Pakar hukum, Prof. Dr. Aminuddin Ilmar, S.H., M.Hum., menyoroti bahwa revisi ini menuai pro dan kontra karena perbedaan sudut pandang berbagai pihak terhadap substansinya. Ia menilai bahwa penerapan asas dominis litis, yang memberikan kejaksaan kewenangan penuh dalam mengendalikan perkara, berpotensi menciptakan ketidakseimbangan dalam sistem peradilan.

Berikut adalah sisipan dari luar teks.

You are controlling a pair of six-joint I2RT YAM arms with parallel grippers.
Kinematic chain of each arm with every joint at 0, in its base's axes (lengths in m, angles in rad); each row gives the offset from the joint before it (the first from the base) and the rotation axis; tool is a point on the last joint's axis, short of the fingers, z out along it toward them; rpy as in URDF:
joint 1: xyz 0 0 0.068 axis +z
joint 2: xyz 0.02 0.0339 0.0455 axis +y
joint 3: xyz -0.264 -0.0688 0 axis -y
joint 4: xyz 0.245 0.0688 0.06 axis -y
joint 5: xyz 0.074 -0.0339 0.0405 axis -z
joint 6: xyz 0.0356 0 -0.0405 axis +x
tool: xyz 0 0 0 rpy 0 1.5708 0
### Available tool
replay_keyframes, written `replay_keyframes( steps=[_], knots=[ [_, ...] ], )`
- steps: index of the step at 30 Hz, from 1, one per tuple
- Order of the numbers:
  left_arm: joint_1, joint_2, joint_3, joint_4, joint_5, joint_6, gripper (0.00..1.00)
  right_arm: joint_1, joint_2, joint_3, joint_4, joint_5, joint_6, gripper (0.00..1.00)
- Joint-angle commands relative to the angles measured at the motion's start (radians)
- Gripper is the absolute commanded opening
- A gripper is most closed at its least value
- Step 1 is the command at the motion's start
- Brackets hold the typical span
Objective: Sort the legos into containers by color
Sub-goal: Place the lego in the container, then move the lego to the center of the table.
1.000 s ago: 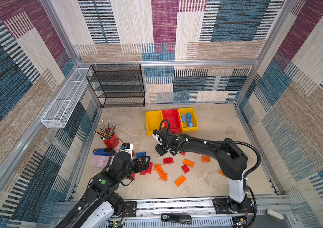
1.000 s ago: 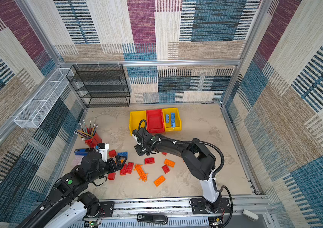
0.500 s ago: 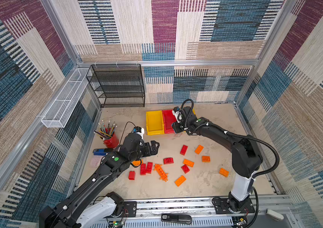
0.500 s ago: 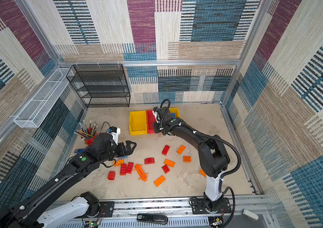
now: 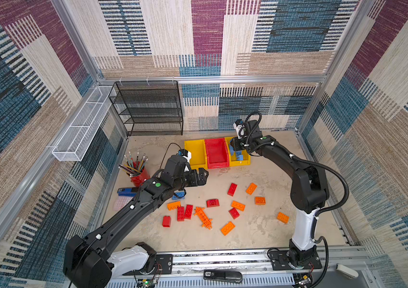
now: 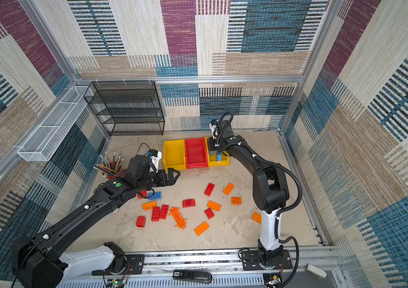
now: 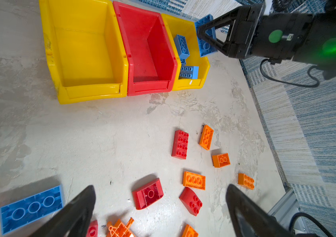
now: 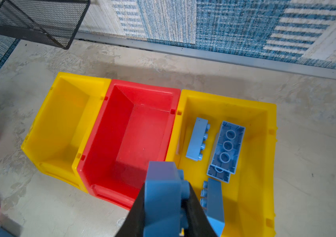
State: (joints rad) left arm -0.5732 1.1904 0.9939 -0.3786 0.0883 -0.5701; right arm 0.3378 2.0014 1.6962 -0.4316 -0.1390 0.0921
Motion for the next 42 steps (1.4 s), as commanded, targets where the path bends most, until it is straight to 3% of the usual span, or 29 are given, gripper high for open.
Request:
replay_keyframes(
  steps=[1, 9, 13, 18, 23, 29, 42],
  knots=[
    [0.006, -0.004, -0.002, 0.022, 0.007, 0.037, 0.99, -0.016, 0.046, 0.050, -0.014, -0.016, -0.009, 0.18],
    [0.028, -0.021, -0.019, 0.016, 0.007, 0.040, 0.99, -0.035, 0.238, 0.267, -0.090, 0.006, -0.015, 0.19],
    [0.035, -0.037, -0.031, 0.001, -0.003, 0.039, 0.99, -0.042, 0.303, 0.364, -0.130, 0.032, -0.020, 0.31],
    [0.042, -0.064, -0.054, -0.009, -0.010, 0.033, 0.99, -0.046, 0.328, 0.402, -0.145, 0.036, -0.020, 0.54],
    [0.046, -0.099, -0.070, -0.026, -0.010, 0.021, 0.99, -0.046, 0.285, 0.372, -0.145, 0.036, -0.017, 0.58],
    [0.045, -0.170, -0.103, -0.060, -0.014, -0.024, 0.99, -0.026, 0.091, 0.149, -0.024, -0.059, 0.015, 0.58],
    [0.044, -0.505, -0.283, -0.186, -0.085, -0.172, 0.99, 0.218, -0.047, -0.031, 0.020, -0.139, 0.003, 0.59]
  ],
)
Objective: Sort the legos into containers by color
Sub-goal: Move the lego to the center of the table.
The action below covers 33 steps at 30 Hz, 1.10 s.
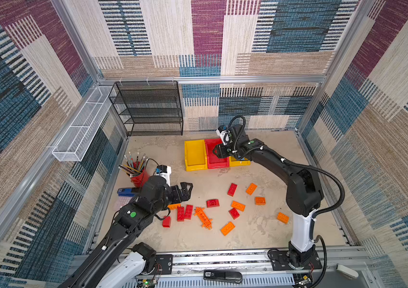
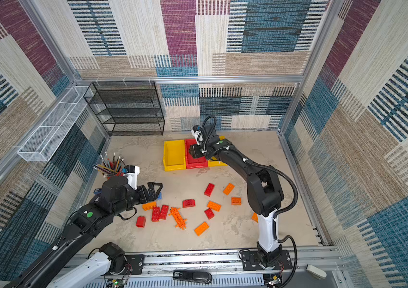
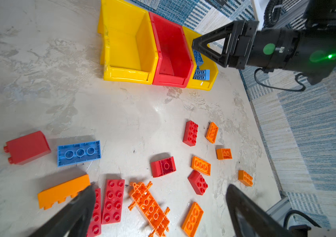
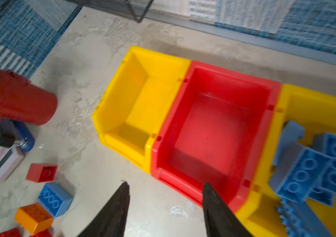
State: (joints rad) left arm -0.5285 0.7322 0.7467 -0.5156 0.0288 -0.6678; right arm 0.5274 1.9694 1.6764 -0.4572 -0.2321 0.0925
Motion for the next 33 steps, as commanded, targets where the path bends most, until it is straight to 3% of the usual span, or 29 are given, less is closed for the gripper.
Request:
replay_keyframes(
  steps=[1, 6, 21, 33],
  knots=[
    [0.000, -0.072, -0.054, -0.052, -0.029, -0.088, 1.00, 0.048, -0.018, -0.019, 0.051, -0.055, 0.004, 0.59],
    [0.000, -0.135, -0.103, -0.084, -0.042, -0.145, 1.00, 0.142, -0.001, -0.058, 0.099, -0.128, 0.014, 0.60],
    [0.000, -0.203, -0.156, -0.123, -0.065, -0.213, 1.00, 0.283, 0.107, -0.072, 0.129, -0.214, -0.023, 0.61],
    [-0.001, -0.252, -0.228, -0.095, -0.065, -0.245, 1.00, 0.364, 0.191, -0.066, 0.151, -0.125, -0.026, 0.61]
  ],
)
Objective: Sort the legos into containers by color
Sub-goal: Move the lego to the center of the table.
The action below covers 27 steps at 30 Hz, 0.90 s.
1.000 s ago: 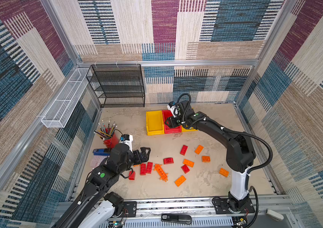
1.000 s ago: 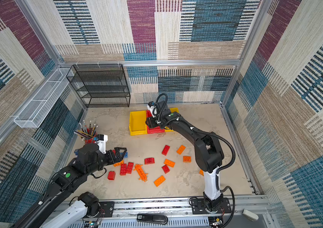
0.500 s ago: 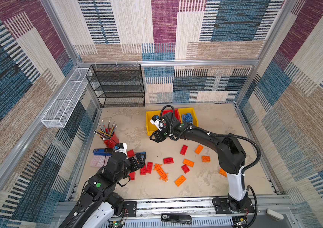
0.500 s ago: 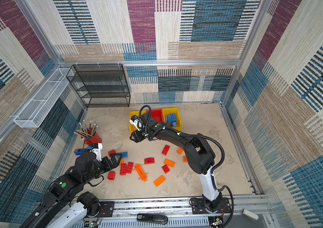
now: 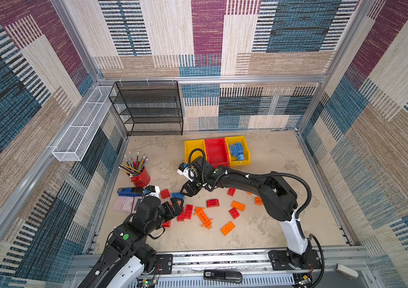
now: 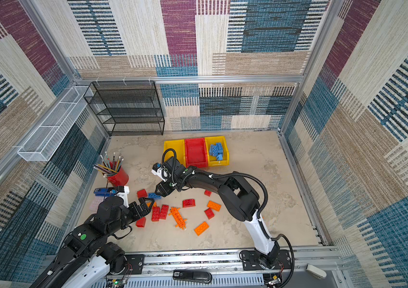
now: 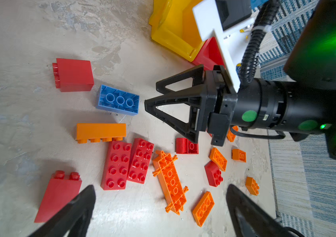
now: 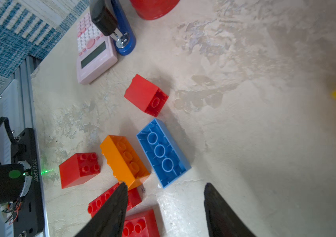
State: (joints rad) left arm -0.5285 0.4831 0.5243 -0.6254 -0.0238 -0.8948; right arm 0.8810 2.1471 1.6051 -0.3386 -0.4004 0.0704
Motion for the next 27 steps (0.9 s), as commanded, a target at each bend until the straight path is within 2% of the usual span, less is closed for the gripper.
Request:
replay_keyframes(
  steps=[1, 11, 27],
  knots=[
    [-0.001, -0.003, -0.006, 0.016, -0.014, -0.016, 1.00, 0.015, 0.021, 0.010, 0.030, 0.061, -0.007, 0.60],
    [-0.001, -0.019, -0.016, 0.024, -0.021, -0.006, 1.00, 0.043, 0.086, 0.061, 0.017, 0.214, -0.032, 0.58],
    [-0.001, -0.059, -0.037, 0.009, -0.032, -0.009, 1.00, 0.071, 0.102, 0.072, 0.022, 0.210, -0.026, 0.57]
  ],
)
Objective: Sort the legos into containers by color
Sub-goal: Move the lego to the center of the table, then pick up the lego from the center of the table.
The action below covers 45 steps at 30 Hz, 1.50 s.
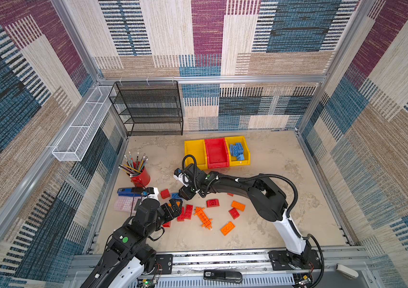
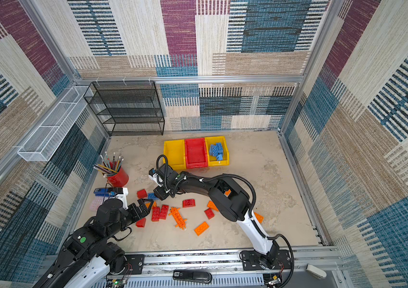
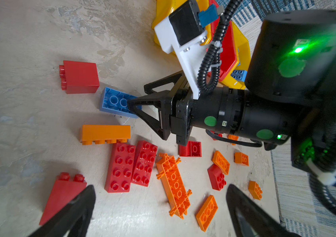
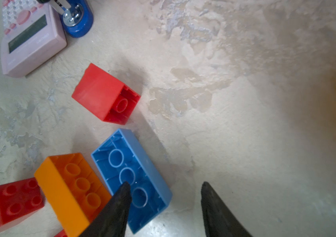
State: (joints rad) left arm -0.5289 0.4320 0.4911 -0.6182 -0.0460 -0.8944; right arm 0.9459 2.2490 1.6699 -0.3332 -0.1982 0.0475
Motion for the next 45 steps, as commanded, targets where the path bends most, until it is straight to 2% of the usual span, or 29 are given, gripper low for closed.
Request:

“Revisi Undang-Undang Nomor 11 Tahun 2021 masih menimbulkan polemik, terutama terkait perluasan kewenangan kejaksaan dalam pengendalian perkara. Seharusnya ada keseimbangan dalam penerapan asas ini agar tidak terjadi penyalahgunaan kewenangan,” ujar Prof. Ilmar.
Selain itu, ia menyoroti kewenangan kejaksaan dalam mengawasi penyelidikan dan penyidikan yang dilakukan kepolisian, yang menurutnya dapat menimbulkan tumpang tindih kewenangan.
“Kewenangan ini bisa menjadi masalah jika tidak ada mekanisme pengawasan yang jelas terhadap kejaksaan. Siapa yang akan mengawasi jaksa jika kewenangan ini semakin luas?” tambahnya.
Sementara itu, pengamat politik Dr. Adi Suryadi Culla menyoroti potensi intervensi politik dalam revisi ini. Ia menilai bahwa kewenangan besar yang diberikan kepada kejaksaan dapat membuka celah bagi penyalahgunaan kekuasaan.
“Dengan kewenangan yang semakin besar, siapa yang bisa menjamin kejaksaan tetap independen dan profesional? Apalagi ada aturan yang menyebutkan bahwa proses hukum terhadap jaksa harus mendapatkan izin dari Jaksa Agung. Ini menimbulkan kekhawatiran akan terjadinya konflik kepentingan,” tegasnya.
Ia juga menyoroti posisi Jaksa Agung yang merupakan bagian dari kabinet pemerintahan, yang bisa membuka ruang bagi intervensi politik dalam lembaga tersebut. “Struktur kabinet yang berada di bawah presiden tentu memiliki kepentingan politik tertentu. Dengan kewenangan besar yang diberikan kepada kejaksaan, revisi ini bisa menjadikan lembaga tersebut sebagai super body tanpa pengawasan yang jelas,” tambahnya.
Dalam diskusi ini, mahasiswa Universitas Hasanuddin (Unhas), Fajar, juga menyampaikan pandangannya. Menurutnya, revisi UU Kejaksaan sebaiknya ditolak karena dapat menjadikan kejaksaan sebagai lembaga yang terlalu kuat dan sulit diawasi oleh masyarakat sipil.
“Hasil dari kajian ini sebenarnya kami harapkan dapat menolak revisi Undang-Undang Nomor 11 Tahun 2021. Karena dengan revisi ini, kejaksaan akan menjadi lembaga super body tanpa pengawalan. Masyarakat sipil akan semakin lemah dalam melakukan kontrol terhadap lembaga ini,” ungkapnya.
Di sisi lain, pakar komunikasi politik Dr. Hasrullah menekankan pentingnya koordinasi antar-lembaga penegak hukum agar revisi ini tidak menimbulkan konflik kewenangan.
“Masalah utama bukan hanya tentang kewenangan, tetapi bagaimana koordinasi antara kepolisian, kejaksaan, dan pengadilan bisa berjalan dengan baik. Jika tidak ada mekanisme koordinasi yang jelas, tumpang tindih kewenangan bisa semakin memperburuk sistem hukum kita,” ujarnya.
Revisi UU Kejaksaan ini terus menjadi perdebatan di berbagai kalangan. Para akademisi dan praktisi hukum sepakat bahwa revisi ini perlu dikaji ulang dengan lebih mendalam serta melibatkan partisipasi publik secara luas agar tidak terjadi penyalahgunaan kekuasaan di masa mendatang.
Di tengah polemik ini, para pakar berharap agar Presiden memberikan arahan yang jelas untuk menyelesaikan permasalahan tersebut sebelum revisi ini disahkan.